In offering to pick up the daughter's bag one finds oneself confronted by
     the mother's
And has to carry that one, too. So one hitchhiker
May deliberately hide another and one cup of coffee
Another, too, until one is over-excited. One love may hide another love
     or the same love
As when "I love you" suddenly rings false and one discovers
The better love lingering behind, as when "I'm full of doubts"
Hides "I'm certain about something and it is that"
And one dream may hide another as is well known, always, too. In the
     Garden of Eden
Adam and Eve may hide the real Adam and Eve.

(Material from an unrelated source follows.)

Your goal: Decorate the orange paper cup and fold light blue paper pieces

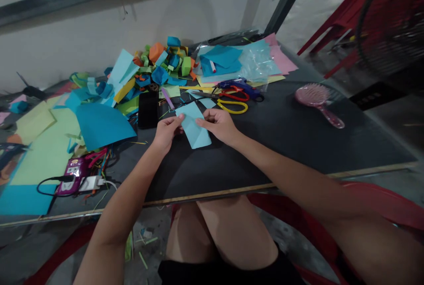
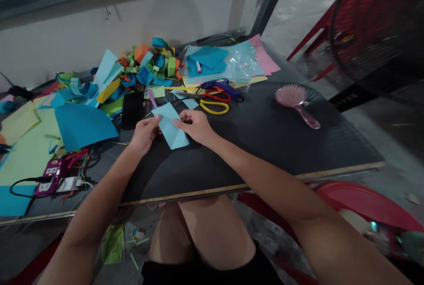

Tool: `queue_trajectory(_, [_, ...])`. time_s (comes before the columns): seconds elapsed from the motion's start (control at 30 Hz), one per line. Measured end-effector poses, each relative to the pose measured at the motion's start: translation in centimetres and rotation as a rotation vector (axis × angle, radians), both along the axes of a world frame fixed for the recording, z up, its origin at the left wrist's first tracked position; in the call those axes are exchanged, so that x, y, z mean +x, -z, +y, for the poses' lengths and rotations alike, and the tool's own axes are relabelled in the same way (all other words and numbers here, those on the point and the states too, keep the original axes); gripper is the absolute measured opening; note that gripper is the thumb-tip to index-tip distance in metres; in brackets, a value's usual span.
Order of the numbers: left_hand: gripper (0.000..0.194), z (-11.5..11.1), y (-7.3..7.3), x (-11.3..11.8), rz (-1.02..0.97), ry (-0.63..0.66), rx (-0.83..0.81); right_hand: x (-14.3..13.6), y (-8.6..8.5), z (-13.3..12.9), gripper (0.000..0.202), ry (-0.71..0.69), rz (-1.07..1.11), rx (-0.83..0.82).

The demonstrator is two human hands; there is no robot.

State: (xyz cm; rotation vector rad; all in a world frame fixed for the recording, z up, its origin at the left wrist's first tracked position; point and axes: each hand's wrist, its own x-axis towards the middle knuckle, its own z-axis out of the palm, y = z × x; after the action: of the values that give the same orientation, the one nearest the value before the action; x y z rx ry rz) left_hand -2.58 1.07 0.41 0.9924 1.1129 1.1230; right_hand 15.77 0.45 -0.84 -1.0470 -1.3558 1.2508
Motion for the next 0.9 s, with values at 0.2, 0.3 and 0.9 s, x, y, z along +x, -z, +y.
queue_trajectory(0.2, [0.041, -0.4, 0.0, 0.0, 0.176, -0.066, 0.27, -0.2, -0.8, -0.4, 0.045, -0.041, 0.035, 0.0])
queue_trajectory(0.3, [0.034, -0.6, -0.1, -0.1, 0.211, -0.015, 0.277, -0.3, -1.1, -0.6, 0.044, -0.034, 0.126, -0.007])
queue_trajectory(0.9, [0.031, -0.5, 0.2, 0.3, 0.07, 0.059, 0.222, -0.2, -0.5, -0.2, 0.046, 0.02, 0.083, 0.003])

Jerusalem may hide another Jerusalem.
When you come to something, stop to let it pass
So you can see what else is there. At home, no matter where,
Internal tracks pose dangers, too: one memory
Certainly hides another, that being what memory is all about,
The eternal reverse succession of contemplated entities. Reading 
    A Sentimental Journey look around
When you have finished, for Tristram Shandy, to see
If it is standing there, it should be, stronger
And more profound and theretofore hidden as Santa Maria Maggiore
May be hidden by similar churches inside Rome. One sidewalk
May hide another, as when you're asleep there, and
One song hide another song; a pounding upstairs
Hide the beating of drums. One friend may hide another, you sit at the
     foot of a tree
With one and when you get up to leave there is another
Whom you'd have preferred to talk to all along. One teacher,
One doctor, one ecstasy, one illness, one woman, one man
May hide another. Pause to let the first one pass.
You think, Now it is safe to cross and you are hit by the next one. It 
     can be important
To have waited at least a moment to see what was already there.